In March 2017 — two months after “Blackfish” subject Tilikum died in Orlando — NOAA/NMFS said it had concluded that the necropsy and clinical history provisions of Tilikum’s permit had been “extinguished” by 1994 amendments to the Marine Mammal Protection Act.

But AWI was told that “the legal analysis supporting this determination is exempt from disclosure under the attorney-client privilege,” the suit says.

This was done despite what AWI called “the plain language of the permit.”

Judge Colleen Kollar-Kotelly of the U.S. District Court, DC, will oversee the Animal Welfare Institute case.
Judge Colleen Kollar-Kotelly of the U.S. District Court, DC, will oversee the Animal Welfare Institute case.
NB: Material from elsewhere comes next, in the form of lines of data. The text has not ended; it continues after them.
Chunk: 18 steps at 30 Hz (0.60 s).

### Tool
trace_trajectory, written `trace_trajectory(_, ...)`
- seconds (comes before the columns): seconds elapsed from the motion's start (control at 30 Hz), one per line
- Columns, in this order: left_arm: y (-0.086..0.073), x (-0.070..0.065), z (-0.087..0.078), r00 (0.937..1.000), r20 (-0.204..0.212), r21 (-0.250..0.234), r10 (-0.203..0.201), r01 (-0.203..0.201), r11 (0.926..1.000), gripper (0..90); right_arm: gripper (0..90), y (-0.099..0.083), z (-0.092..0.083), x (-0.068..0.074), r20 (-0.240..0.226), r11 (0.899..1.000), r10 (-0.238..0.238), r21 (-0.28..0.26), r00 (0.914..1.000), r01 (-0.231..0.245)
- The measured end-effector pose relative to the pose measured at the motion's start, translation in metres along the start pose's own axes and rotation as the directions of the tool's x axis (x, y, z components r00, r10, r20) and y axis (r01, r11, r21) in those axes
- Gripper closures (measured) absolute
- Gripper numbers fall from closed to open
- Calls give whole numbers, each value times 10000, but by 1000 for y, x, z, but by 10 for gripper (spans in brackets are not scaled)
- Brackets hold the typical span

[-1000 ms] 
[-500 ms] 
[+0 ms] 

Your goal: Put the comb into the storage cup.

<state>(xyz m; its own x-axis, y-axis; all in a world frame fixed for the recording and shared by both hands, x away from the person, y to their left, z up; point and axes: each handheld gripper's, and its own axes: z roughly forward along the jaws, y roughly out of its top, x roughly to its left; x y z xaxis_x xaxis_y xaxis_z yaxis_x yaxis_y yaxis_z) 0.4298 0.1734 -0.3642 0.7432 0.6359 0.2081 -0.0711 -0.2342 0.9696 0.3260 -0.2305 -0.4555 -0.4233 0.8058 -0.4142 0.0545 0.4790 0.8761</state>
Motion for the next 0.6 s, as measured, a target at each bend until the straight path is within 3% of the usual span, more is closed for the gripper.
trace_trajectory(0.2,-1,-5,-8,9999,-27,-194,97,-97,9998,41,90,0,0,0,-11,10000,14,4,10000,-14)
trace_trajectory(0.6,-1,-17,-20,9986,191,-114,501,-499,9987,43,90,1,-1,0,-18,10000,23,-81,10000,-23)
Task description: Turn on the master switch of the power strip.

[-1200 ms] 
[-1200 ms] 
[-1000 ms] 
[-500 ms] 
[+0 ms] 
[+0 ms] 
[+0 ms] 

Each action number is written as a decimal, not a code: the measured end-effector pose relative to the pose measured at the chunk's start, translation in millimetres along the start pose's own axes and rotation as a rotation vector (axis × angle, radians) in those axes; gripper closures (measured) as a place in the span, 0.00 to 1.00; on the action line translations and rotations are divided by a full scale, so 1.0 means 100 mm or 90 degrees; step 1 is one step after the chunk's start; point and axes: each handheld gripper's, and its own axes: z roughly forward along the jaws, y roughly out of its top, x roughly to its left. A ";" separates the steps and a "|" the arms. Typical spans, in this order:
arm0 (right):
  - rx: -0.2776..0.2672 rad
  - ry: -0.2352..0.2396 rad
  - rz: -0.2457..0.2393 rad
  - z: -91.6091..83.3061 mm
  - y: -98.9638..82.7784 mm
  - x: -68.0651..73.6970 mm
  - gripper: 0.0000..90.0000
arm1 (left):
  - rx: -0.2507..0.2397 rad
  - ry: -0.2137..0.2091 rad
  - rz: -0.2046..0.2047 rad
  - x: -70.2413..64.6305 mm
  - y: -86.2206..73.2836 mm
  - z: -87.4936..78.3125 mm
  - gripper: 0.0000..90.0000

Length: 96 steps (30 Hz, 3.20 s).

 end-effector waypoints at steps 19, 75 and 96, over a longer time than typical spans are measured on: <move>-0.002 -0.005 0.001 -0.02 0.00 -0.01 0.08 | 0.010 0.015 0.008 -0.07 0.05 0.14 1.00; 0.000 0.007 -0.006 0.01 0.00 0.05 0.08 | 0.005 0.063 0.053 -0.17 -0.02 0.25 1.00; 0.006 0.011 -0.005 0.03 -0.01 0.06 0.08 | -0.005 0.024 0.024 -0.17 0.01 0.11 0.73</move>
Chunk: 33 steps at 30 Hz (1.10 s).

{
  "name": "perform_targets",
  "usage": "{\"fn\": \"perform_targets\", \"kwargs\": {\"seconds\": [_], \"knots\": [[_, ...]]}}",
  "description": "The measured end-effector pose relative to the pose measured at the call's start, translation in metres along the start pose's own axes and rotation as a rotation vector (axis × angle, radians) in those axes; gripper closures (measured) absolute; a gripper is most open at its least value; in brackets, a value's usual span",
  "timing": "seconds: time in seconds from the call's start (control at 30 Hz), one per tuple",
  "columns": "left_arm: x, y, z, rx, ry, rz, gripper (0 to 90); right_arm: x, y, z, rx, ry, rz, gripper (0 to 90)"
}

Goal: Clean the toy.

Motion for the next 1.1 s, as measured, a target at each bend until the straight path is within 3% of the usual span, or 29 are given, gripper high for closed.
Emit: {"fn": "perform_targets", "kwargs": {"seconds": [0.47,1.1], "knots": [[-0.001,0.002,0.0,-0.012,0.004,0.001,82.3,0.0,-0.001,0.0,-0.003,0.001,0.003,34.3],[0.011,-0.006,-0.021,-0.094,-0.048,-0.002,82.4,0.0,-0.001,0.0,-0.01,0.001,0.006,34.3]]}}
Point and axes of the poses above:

Photo via losangelesblade.com

AWI says its lawyers have provided legal analysis that the necropsy and clinical history are still required.

The case — 1:18-cv-00047-CKK — has been assigned to Judge Colleen Kollar-Kotelly, the daughter of an environmental engineer.

Appointed to her current job by President Clinton in 1997, Kollar-Kotelly was presiding judge from 2002 to 2009 of the United States Foreign Intelligence Surveillance Court.

In one notable case involving the Freedom of Information Act, she ruled in 2008 that the Office of Administration was not subject to FOIA “and therefore did not have to release records regarding missing White House e-mails” of the George W. Bush administration, according to CNN.

“The possibly lost e-mails are from a period in which the United States decided to go to war with Iraq, White House officials leaked the identity of CIA officer Valerie Plame and the Justice Department started a criminal investigation into who leaked the information,” CNN recounted.

More recently, Kollar-Kotelly, 74, blocked the Trump Administration’s proposed transgender military ban, writing in a strongly worded opinion that the policy “does not appear to be supported by any facts.”